Abstract
Thermoplastic polymers like ethylene-octene copolymer (EOC) may be grafted with silanes via reactive extrusion to enable subsequent crosslinking for advanced biomaterials manufacture. However, this reactive extrusion process is difficult to control and it is still challenging to reproducibly arrive at well-defined products. Moreover, high grafting degrees require a considerable excess of grafting reagent. A large proportion of the silane passes through the process without reacting and needs to be removed at great expense by subsequent purification. This results in unnecessarily high consumption of chemicals and a rather resource-inefficient process. It is thus desired to be able to define desired grafting degrees with optimum grafting efficiency by means of suitable process control.

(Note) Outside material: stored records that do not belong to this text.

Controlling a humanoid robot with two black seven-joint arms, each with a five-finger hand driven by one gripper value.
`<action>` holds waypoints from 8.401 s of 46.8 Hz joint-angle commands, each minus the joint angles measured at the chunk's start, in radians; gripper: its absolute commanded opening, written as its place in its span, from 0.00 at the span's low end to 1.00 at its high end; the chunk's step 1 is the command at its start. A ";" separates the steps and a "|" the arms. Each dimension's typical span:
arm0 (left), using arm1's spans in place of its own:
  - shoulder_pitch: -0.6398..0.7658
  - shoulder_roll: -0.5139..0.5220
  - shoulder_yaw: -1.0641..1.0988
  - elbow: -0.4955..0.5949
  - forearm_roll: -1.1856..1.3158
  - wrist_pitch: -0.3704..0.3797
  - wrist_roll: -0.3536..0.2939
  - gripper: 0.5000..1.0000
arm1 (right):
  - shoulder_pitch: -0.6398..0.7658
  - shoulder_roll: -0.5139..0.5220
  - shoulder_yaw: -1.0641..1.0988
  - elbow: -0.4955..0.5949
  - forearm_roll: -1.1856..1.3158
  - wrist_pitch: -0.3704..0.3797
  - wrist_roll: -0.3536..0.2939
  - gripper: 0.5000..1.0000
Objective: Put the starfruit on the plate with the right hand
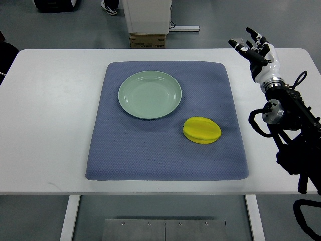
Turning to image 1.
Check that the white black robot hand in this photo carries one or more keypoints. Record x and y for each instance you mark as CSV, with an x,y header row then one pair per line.
x,y
263,58

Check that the yellow starfruit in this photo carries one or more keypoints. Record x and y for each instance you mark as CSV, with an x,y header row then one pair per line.
x,y
201,130

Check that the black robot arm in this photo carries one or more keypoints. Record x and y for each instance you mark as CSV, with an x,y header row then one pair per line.
x,y
295,130

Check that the pale green plate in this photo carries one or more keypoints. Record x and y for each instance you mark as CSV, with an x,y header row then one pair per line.
x,y
149,95

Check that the cardboard box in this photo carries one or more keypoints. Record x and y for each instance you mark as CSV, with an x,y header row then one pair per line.
x,y
140,41

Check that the white machine cabinet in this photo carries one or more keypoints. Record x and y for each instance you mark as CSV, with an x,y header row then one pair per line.
x,y
147,17

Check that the white table leg right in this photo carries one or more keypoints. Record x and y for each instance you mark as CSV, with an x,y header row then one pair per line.
x,y
254,218

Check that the white table leg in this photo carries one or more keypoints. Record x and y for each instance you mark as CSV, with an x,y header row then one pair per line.
x,y
254,218
70,218

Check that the black white shoe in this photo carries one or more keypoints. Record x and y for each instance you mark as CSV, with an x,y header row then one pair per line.
x,y
107,9

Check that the blue quilted mat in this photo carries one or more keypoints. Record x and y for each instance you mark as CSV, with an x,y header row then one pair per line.
x,y
127,148

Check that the black round object top left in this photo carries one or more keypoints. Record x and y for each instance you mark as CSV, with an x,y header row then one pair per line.
x,y
55,6

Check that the dark chair at left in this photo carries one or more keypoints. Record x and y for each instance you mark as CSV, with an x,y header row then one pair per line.
x,y
8,54

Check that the white table leg left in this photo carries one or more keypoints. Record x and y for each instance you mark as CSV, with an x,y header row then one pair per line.
x,y
70,218

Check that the white floor rail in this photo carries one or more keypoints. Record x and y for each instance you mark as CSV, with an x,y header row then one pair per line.
x,y
184,28

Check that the metal base plate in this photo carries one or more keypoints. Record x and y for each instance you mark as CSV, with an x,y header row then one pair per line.
x,y
168,229

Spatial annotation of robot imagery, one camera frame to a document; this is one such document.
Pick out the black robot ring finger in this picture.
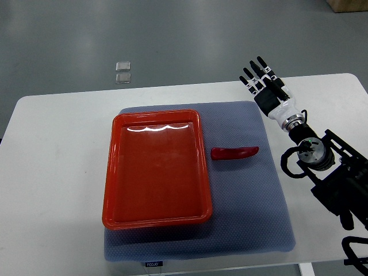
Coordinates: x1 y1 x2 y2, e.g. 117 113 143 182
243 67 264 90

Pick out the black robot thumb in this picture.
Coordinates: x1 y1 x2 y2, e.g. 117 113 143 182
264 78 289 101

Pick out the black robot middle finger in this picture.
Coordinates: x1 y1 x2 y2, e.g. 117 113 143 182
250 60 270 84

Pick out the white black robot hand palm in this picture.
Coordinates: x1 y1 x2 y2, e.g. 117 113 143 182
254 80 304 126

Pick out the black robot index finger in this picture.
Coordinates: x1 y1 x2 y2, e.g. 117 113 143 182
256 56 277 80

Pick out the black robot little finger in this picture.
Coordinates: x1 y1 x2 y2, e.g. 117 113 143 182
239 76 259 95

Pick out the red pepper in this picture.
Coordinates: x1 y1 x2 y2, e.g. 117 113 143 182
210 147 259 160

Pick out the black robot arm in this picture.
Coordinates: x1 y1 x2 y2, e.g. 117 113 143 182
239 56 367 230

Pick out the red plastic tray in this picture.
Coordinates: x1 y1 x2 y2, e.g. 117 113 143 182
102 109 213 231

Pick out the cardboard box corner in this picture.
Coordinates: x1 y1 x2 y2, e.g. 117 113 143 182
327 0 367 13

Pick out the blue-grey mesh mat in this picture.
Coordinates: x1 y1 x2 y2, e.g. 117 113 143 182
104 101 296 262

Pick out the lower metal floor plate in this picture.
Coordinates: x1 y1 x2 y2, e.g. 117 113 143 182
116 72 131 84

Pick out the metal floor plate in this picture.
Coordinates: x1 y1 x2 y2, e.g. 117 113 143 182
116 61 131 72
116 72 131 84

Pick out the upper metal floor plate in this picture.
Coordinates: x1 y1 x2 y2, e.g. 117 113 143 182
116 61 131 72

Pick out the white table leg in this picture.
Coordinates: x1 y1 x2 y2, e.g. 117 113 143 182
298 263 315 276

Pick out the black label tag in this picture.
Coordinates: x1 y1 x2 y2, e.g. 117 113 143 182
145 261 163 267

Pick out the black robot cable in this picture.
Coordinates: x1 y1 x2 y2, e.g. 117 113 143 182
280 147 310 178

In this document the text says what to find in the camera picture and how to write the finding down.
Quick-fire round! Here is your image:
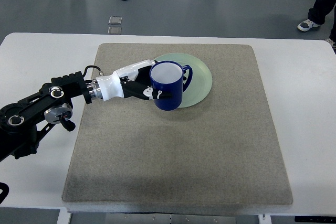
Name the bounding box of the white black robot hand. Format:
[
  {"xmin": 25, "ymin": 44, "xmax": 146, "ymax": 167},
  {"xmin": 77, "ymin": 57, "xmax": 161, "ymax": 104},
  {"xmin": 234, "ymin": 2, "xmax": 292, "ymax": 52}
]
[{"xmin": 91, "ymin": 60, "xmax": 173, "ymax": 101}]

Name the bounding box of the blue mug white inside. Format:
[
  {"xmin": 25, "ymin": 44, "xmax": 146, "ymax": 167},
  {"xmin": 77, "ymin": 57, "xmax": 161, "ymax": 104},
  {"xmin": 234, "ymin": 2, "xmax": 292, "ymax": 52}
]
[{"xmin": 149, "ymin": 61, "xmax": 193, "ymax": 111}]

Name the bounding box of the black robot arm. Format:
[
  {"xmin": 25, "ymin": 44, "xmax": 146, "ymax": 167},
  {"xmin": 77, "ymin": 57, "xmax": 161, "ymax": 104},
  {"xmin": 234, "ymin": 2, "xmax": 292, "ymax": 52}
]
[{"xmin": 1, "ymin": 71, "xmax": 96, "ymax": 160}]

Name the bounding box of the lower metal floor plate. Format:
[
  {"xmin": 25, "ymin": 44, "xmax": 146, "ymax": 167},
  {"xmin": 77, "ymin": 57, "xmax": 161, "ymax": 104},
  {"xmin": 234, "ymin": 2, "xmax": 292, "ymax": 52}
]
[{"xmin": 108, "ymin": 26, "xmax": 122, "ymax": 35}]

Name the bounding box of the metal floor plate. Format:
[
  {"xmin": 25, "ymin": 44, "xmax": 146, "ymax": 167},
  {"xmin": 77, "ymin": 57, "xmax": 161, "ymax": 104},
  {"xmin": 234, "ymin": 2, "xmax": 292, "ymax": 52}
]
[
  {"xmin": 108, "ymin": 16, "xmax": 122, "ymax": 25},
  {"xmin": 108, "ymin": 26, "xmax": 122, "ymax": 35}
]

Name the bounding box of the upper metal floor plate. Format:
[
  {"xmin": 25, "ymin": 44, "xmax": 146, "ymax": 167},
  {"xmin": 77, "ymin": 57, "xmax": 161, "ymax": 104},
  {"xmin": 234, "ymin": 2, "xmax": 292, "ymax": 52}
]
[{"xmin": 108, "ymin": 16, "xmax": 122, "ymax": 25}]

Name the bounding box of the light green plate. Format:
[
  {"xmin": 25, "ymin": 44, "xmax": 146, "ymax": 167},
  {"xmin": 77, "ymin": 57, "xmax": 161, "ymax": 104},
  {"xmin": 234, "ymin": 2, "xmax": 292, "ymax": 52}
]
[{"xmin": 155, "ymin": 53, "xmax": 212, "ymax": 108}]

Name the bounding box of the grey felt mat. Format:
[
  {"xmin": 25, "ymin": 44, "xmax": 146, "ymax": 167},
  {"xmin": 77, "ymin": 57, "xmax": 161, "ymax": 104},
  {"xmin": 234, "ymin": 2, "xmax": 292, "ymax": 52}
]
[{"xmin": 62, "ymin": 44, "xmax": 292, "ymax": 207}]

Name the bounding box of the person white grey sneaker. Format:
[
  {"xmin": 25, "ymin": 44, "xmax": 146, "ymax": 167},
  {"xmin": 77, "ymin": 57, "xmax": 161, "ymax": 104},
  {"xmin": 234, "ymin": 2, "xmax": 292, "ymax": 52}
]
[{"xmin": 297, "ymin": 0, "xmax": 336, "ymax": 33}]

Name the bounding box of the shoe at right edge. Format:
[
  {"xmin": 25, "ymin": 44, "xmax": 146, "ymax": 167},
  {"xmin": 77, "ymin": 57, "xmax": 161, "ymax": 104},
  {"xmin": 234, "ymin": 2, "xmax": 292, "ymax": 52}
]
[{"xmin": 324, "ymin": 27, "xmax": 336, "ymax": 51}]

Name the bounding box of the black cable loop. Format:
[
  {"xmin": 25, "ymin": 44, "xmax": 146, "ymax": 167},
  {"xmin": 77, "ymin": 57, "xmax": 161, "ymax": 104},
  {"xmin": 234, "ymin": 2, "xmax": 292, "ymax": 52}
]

In this study, the continuous grafting of vinyltrimethoxysilane (VTMS) on ethylene-octene copolymer (EOC) via reactive extrusion was investigated. Successful grafting was verified and quantified by 1H-NMR spectroscopy. The effects of five process parameters and their synergistic interactions on grafting degree and grafting efficiency were determined using a face-centered experimental design (FCD). Response surface methodology (RSM) was applied to derive a causal process model and define process windows yielding arbitrary grafting degrees between <2 and >5% at a minimum waste of grafting agent. It was found that the reactive extrusion process was strongly influenced by several second-order interaction effects making this process difficult to control. Grafting efficiencies between 75 and 80% can be realized as long as grafting degrees <2% are admitted.
Highlights
Ethylene-octene copolymer (EOC) is a promising material for biomaterial applications because of its favorable mechanical and interfacial properties [1,2]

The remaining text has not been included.